Araştırmacılar, içinde bir, üç, beş veya 10 gobi bulunan su dolu kutular gibi küçük yapay ortamlar kullanarak kontrollü deneyler yaptılar. Tüm gobilerden genetik bilgi topladıktan sonra, numunelerdeki DNA’yı kutulardaki bireylerle eşleştirip eşleştiremeyeceklerini görmek için her bir bölmeden su örnekleri aldılar. Ayrıca, yalnızca su örneğine dayalı olarak her bir bölmedeki balık sayısını tahmin etmeye çalıştılar.
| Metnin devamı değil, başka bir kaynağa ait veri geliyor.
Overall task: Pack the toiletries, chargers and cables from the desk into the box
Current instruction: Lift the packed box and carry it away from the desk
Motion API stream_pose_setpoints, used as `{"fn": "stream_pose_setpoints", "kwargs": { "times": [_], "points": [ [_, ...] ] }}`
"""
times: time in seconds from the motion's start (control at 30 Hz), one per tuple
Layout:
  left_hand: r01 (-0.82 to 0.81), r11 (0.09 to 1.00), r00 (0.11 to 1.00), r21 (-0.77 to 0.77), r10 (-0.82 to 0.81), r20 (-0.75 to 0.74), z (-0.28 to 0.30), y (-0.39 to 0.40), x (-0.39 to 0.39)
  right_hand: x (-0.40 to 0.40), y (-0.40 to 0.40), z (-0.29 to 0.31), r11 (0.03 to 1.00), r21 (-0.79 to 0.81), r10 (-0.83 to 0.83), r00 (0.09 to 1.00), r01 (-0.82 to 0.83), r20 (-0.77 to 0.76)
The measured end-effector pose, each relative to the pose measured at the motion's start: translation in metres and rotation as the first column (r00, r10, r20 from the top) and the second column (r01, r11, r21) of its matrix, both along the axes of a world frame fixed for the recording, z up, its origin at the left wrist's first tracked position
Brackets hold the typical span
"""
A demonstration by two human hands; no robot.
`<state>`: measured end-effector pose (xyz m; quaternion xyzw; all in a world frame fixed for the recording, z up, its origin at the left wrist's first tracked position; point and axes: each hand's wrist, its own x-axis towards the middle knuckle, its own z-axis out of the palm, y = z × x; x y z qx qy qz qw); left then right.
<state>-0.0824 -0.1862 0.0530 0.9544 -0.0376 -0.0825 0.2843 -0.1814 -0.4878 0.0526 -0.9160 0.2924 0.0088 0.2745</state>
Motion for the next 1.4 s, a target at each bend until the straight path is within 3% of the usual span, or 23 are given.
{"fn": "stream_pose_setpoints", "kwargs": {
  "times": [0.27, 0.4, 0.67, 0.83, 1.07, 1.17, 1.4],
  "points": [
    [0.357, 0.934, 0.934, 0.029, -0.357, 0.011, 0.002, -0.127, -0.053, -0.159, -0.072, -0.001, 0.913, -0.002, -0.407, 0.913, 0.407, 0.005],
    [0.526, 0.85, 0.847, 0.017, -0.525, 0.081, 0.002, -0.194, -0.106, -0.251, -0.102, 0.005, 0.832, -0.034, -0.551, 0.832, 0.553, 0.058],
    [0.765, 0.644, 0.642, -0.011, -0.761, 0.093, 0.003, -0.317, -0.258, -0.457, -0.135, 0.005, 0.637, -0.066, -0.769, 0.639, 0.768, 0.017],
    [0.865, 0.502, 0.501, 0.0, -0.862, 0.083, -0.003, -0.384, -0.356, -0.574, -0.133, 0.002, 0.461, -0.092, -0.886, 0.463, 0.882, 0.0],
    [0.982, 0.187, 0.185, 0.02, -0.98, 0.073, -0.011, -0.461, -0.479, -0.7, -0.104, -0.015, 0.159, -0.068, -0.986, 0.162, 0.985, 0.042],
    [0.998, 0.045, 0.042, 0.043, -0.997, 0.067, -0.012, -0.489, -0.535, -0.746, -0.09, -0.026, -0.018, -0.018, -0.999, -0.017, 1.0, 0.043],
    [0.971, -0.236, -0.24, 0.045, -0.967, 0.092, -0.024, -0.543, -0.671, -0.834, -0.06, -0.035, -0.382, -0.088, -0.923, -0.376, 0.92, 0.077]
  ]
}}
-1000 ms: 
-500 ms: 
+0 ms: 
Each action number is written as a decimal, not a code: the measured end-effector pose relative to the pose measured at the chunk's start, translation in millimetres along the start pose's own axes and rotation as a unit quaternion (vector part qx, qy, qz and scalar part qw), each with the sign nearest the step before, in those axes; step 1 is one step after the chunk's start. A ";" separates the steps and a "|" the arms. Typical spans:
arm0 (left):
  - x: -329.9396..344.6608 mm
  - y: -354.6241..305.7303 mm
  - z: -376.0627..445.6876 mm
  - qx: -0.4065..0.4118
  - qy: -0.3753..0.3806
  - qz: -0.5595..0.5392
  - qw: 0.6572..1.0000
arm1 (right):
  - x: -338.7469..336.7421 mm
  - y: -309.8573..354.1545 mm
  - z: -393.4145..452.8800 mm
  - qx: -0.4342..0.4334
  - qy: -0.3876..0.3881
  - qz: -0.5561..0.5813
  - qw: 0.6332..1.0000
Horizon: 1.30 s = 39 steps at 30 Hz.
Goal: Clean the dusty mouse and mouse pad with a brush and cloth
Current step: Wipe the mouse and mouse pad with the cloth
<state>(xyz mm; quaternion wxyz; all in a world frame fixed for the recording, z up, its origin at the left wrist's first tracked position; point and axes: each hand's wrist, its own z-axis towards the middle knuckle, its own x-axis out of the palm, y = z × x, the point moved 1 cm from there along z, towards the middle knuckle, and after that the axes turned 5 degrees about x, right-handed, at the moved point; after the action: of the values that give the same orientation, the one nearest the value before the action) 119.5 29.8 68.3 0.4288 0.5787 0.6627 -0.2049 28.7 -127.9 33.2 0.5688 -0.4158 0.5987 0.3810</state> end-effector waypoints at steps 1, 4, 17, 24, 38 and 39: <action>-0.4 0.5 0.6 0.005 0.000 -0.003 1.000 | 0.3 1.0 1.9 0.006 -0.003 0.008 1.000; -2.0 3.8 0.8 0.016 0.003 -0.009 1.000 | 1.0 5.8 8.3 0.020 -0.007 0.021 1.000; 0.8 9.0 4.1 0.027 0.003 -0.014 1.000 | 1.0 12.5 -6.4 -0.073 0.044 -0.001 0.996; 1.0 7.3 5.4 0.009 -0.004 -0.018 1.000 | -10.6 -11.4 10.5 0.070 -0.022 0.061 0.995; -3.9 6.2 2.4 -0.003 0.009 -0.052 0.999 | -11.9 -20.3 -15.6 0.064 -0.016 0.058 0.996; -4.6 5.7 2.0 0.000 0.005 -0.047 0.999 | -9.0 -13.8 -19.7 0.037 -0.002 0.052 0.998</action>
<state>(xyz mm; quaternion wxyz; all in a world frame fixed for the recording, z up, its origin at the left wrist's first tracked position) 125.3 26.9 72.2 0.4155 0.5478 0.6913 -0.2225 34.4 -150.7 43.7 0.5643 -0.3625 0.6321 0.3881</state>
Kara Andres, her iki durumda da başarılı olduklarını söyledi.
Araştırmacılar, yöntemlerini, özellikle sığ alanlarda çok sayıda kaya balığı buldukları Cayuga Gölü’nde doğruladılar.
Kara Andres, “Bu hassas yaklaşım, bu türler üzerinde çalışan bilim adamları ve koruma yöneticilerinin karşılaştığı lojistik ve mali zorlukların çoğunun üstesinden gelebilir ve koruma sonuçlarını iyileştirmek için değerli kaynakların en iyi şekilde tahsis edilmesini sağlayabilir.”
Çalışma, Ulusal Bilim Vakfı ve ABD Savunma Bakanlığı tarafından finanse edildi.